Entries supplied:
- - - - -
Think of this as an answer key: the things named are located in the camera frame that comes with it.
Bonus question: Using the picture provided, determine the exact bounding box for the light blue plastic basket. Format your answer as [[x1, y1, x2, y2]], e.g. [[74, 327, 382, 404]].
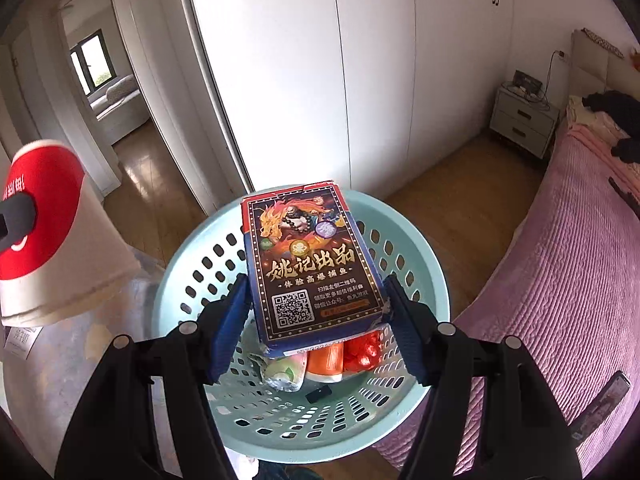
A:
[[151, 190, 450, 464]]

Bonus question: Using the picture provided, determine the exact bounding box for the white wardrobe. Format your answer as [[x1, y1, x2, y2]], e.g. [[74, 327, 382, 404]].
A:
[[189, 0, 512, 197]]

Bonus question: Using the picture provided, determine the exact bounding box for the beige bed headboard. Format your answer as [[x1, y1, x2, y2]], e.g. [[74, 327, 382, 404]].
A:
[[568, 29, 640, 100]]

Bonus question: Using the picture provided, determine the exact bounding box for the black remote on bed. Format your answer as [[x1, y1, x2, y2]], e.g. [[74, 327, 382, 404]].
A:
[[608, 177, 640, 219]]

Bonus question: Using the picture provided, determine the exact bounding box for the orange wrapper in basket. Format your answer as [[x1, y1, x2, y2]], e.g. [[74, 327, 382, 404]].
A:
[[305, 342, 344, 384]]

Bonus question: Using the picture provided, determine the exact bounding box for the smartphone on bed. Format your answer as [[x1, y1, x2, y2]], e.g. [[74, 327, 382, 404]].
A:
[[570, 370, 630, 446]]

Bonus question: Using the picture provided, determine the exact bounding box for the red foil wrapper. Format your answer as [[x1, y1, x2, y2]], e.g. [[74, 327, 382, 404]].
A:
[[343, 330, 383, 373]]

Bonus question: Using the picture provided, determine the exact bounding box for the white nightstand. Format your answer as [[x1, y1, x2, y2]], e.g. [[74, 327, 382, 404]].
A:
[[489, 84, 560, 159]]

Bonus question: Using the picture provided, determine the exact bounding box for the charger cable on wall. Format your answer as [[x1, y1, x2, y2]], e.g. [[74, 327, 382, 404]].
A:
[[541, 49, 569, 106]]

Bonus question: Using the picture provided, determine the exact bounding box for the digital clock on nightstand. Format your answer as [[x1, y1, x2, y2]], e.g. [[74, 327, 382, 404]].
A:
[[512, 70, 542, 96]]

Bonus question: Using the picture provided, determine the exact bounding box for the black clothing on bed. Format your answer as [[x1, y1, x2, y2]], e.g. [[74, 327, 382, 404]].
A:
[[582, 90, 640, 164]]

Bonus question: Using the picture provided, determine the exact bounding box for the red and white paper cup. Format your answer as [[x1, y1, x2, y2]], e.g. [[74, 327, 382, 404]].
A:
[[1, 140, 140, 327]]

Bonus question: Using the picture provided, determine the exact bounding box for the window in far room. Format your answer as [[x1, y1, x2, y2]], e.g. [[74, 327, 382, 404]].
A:
[[70, 29, 116, 96]]

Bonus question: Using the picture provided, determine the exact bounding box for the playing card box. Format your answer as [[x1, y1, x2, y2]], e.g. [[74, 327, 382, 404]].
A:
[[241, 181, 390, 358]]

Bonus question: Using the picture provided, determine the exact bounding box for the white green snack packet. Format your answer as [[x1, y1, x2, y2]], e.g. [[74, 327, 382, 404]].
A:
[[248, 352, 308, 393]]

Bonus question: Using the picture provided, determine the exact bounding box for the bed in far room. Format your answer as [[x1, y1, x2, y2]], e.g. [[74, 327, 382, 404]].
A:
[[89, 74, 151, 145]]

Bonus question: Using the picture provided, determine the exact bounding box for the pink bed cover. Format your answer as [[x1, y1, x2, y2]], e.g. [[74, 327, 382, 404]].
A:
[[373, 118, 640, 478]]

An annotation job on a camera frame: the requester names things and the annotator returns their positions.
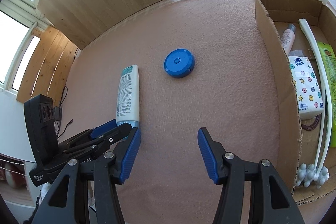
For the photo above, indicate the tissue pack with stars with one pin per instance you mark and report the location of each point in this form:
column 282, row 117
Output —
column 308, row 93

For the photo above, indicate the green tube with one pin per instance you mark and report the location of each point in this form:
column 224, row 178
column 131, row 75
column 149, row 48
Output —
column 329, row 62

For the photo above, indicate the white tube blue cap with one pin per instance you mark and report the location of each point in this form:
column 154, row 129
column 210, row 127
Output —
column 127, row 108

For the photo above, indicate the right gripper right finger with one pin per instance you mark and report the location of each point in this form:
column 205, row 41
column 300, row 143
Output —
column 270, row 199

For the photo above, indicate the cardboard box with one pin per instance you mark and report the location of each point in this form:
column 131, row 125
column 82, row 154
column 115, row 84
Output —
column 297, row 145

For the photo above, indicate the pink blanket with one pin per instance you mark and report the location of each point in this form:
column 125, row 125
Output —
column 231, row 91

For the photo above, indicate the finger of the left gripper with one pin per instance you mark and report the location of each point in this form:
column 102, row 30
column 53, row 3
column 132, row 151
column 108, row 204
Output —
column 103, row 142
column 89, row 134

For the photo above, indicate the white massage stick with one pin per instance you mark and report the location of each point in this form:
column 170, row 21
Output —
column 318, row 172

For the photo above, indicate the small white bottle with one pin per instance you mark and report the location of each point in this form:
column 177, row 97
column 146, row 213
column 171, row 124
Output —
column 288, row 38

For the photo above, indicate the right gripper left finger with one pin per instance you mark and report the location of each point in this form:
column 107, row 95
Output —
column 67, row 199

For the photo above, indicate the wooden slat wall panel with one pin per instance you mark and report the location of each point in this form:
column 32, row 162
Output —
column 49, row 66

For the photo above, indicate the blue round tape measure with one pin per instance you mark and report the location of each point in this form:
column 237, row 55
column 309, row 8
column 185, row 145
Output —
column 179, row 63

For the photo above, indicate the black camera box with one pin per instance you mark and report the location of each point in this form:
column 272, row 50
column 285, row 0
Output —
column 39, row 118

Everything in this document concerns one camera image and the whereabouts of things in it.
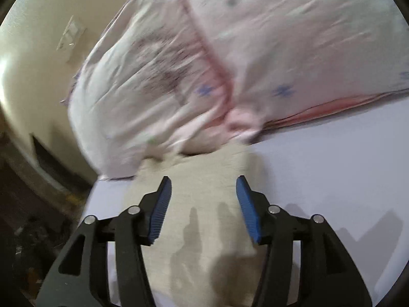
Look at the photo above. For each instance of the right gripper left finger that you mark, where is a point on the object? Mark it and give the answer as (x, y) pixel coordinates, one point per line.
(80, 273)

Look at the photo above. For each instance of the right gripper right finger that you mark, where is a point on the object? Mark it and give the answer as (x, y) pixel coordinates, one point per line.
(306, 264)

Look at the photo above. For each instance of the lavender bed sheet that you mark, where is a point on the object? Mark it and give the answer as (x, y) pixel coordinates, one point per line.
(353, 169)

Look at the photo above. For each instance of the beige knitted garment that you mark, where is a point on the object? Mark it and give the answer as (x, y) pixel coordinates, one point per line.
(204, 255)

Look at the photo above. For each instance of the white floral pillow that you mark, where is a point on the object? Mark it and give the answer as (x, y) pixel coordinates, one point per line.
(150, 86)

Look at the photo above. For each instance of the pink floral quilt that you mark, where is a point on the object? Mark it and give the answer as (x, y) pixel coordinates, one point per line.
(288, 61)

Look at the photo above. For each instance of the white wall switch plate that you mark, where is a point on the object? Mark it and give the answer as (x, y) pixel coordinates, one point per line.
(70, 37)

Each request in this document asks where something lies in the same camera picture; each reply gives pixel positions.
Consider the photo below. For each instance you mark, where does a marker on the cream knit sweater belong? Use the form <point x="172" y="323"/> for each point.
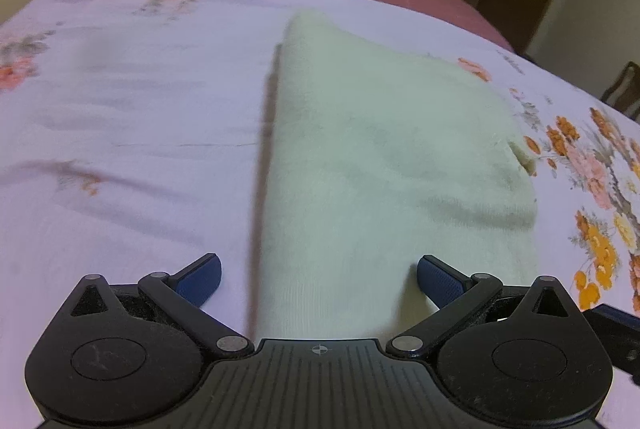
<point x="377" y="159"/>

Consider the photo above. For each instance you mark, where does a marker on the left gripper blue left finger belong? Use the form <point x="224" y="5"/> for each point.
<point x="198" y="281"/>

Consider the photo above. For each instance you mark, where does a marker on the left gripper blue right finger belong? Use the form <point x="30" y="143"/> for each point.
<point x="439" y="282"/>

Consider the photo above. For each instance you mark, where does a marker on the lilac floral bedsheet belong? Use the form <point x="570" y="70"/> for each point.
<point x="134" y="137"/>

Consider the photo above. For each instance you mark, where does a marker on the dark wooden chair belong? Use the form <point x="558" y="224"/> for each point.
<point x="624" y="94"/>

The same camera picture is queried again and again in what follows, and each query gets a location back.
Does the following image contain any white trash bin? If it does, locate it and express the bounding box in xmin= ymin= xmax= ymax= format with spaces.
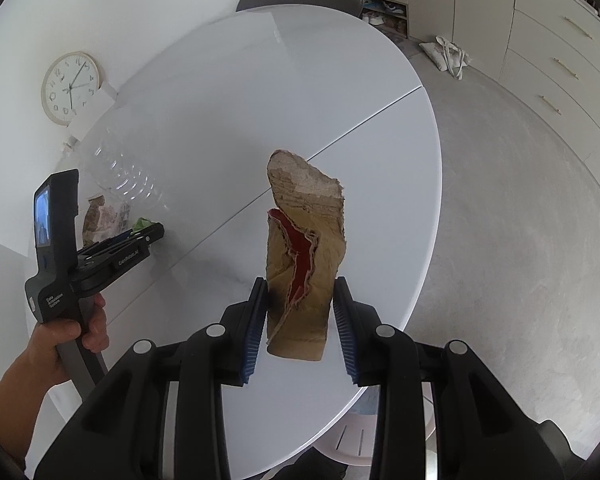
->
xmin=313 ymin=382 xmax=437 ymax=474

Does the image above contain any white paper card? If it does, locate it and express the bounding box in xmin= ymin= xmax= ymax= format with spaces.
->
xmin=68 ymin=88 xmax=116 ymax=141

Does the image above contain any red torn paper bag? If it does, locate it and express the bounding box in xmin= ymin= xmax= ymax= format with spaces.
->
xmin=265 ymin=150 xmax=347 ymax=362

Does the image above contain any green paper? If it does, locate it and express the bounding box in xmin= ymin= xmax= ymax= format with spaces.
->
xmin=132 ymin=217 xmax=154 ymax=232

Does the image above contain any clear plastic container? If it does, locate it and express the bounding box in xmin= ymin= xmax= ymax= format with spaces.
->
xmin=84 ymin=138 xmax=162 ymax=209

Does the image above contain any person left hand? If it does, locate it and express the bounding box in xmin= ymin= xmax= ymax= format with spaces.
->
xmin=23 ymin=292 xmax=109 ymax=389

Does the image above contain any white cloth bag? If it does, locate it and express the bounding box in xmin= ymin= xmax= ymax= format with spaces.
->
xmin=419 ymin=36 xmax=471 ymax=80

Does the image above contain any white wall socket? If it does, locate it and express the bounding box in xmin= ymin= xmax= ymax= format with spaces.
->
xmin=62 ymin=136 xmax=79 ymax=153

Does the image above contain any round white wall clock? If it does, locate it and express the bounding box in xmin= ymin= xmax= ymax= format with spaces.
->
xmin=41 ymin=51 xmax=102 ymax=127

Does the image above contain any brown gold snack wrapper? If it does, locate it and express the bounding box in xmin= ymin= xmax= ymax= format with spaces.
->
xmin=82 ymin=195 xmax=130 ymax=247

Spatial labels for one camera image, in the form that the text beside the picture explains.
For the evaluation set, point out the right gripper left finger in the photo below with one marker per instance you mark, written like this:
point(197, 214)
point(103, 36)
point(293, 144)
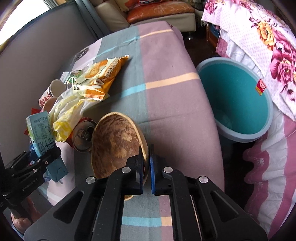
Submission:
point(93, 210)

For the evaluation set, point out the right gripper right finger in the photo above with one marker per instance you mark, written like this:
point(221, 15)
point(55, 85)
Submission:
point(200, 210)

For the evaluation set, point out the light blue milk carton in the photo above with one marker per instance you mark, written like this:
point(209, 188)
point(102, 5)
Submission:
point(42, 138)

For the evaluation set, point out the red cola can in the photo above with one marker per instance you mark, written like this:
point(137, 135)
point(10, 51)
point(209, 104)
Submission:
point(80, 138)

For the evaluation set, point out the pink paper cup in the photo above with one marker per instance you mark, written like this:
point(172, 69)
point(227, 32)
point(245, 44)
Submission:
point(48, 105)

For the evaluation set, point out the white ALDI paper cup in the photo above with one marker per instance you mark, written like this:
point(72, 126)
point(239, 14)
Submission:
point(55, 89)

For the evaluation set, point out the orange snack bag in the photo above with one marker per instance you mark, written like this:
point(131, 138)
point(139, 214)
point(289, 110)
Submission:
point(95, 82)

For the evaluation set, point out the teal trash bin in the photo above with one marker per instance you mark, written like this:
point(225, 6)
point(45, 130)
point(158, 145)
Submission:
point(241, 113)

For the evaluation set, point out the person left hand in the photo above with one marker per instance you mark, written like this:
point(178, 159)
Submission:
point(26, 218)

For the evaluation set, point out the yellow white plastic wrapper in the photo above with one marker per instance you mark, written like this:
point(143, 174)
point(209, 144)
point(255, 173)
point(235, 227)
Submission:
point(66, 113)

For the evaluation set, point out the green white snack wrapper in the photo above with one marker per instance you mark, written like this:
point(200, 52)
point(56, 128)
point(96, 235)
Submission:
point(68, 78)

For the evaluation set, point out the beige sofa orange cushion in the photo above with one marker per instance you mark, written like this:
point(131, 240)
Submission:
point(119, 15)

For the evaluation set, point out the pink floral quilt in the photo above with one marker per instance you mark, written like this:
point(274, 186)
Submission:
point(258, 38)

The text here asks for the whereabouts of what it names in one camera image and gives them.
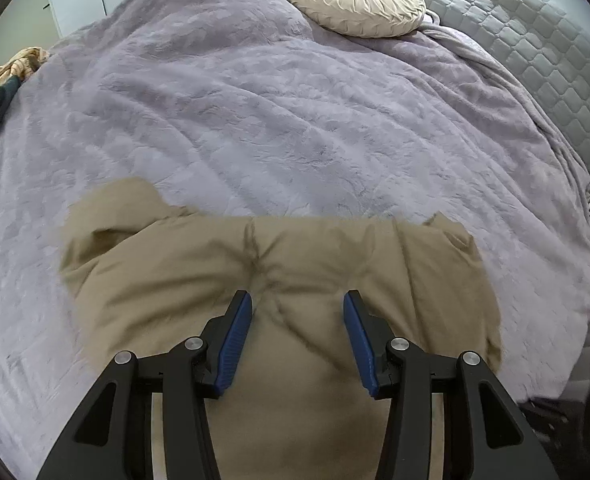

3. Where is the grey quilted headboard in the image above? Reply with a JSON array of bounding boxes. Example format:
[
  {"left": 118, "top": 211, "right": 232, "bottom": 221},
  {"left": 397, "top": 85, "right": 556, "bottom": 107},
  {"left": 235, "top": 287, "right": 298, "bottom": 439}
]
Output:
[{"left": 425, "top": 0, "right": 590, "bottom": 192}]

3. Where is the lavender bed blanket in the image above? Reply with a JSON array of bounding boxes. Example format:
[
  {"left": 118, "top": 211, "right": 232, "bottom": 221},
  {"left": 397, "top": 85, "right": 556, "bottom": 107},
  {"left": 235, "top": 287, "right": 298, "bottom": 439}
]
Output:
[{"left": 0, "top": 0, "right": 590, "bottom": 479}]

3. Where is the beige striped clothes pile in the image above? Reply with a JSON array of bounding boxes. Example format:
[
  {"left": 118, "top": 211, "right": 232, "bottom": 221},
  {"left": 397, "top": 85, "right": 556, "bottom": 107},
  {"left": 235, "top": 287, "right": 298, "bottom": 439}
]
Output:
[{"left": 0, "top": 47, "right": 50, "bottom": 87}]

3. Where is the tan puffer jacket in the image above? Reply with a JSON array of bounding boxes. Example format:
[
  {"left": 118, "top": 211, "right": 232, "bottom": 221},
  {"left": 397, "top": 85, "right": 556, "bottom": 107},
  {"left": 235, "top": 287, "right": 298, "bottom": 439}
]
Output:
[{"left": 60, "top": 178, "right": 502, "bottom": 479}]

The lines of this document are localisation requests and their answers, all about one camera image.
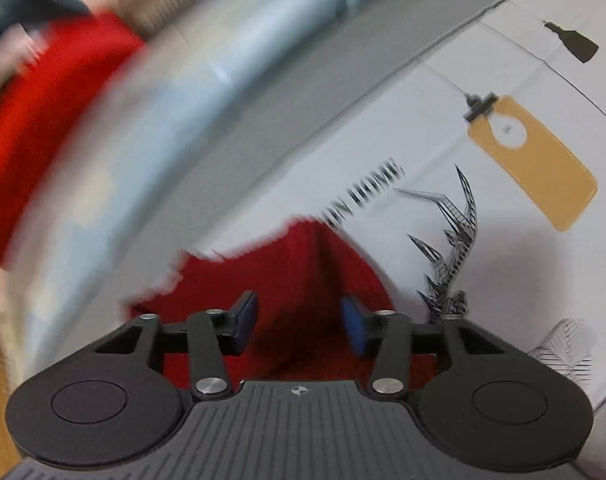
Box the light blue folded sheet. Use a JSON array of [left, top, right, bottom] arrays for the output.
[[12, 0, 454, 391]]

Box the dark red knit sweater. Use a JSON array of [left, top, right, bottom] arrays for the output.
[[125, 214, 442, 391]]

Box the bright red folded blanket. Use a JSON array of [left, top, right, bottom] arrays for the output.
[[0, 12, 143, 264]]

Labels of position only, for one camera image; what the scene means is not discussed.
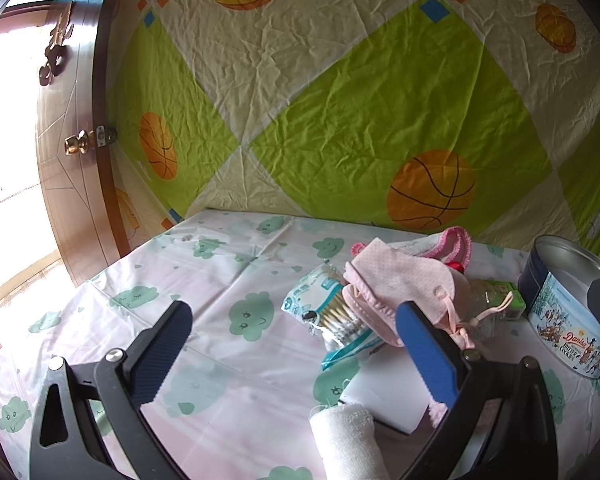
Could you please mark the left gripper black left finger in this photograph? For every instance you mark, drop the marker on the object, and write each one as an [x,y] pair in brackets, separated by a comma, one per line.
- - - - -
What is required: Return every line of the entries above that the string "nightstand" appears in.

Answer area:
Bonus question: Using the picture provided, determine the exact bounding box for the white nightstand. Format your answer as [[x1, y1, x2, y2]], e.g. [[74, 327, 382, 404]].
Bonus question: Using the picture provided, determine the exact bounding box for the digital clock on nightstand. Format your answer as [[x1, y1, x2, y2]], e.g. [[74, 327, 382, 404]].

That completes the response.